Collected data: Begin

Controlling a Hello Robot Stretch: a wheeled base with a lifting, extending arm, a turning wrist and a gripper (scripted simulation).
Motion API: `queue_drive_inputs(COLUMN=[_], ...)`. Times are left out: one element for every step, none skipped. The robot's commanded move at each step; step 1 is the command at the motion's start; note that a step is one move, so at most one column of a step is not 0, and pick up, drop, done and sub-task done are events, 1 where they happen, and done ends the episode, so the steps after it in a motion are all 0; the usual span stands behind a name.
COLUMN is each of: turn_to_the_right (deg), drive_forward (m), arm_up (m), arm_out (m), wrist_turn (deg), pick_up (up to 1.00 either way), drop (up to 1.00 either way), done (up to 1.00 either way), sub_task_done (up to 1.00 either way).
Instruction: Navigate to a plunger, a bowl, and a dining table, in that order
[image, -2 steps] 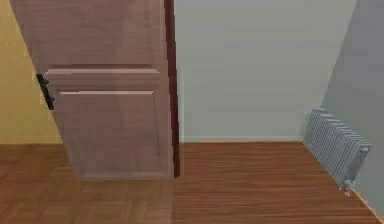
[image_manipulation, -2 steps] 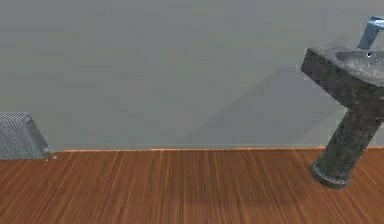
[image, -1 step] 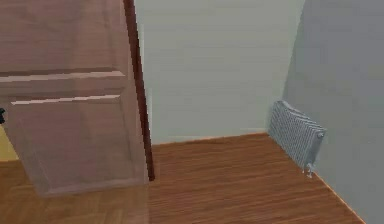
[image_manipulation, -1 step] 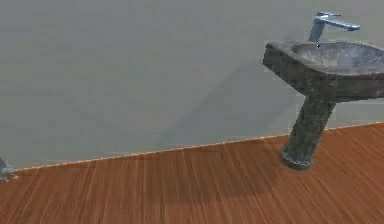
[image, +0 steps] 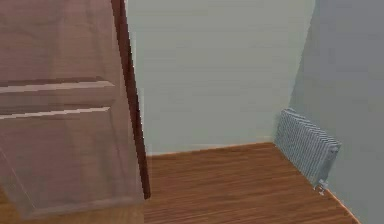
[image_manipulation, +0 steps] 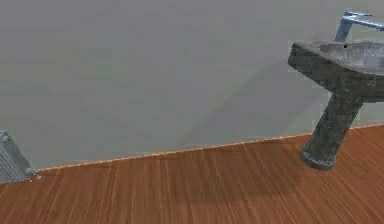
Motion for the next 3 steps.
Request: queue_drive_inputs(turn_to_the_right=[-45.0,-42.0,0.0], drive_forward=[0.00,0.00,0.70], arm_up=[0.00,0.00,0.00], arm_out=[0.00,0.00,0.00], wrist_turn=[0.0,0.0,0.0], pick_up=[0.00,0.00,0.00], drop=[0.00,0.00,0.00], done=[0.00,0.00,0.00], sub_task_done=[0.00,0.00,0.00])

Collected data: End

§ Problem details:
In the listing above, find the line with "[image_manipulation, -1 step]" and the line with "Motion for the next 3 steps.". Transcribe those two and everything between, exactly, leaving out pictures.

§ Result for this task:
[image_manipulation, -1 step] 
[image, +0 steps] 
[image_manipulation, +0 steps] 
Motion for the next 3 steps.

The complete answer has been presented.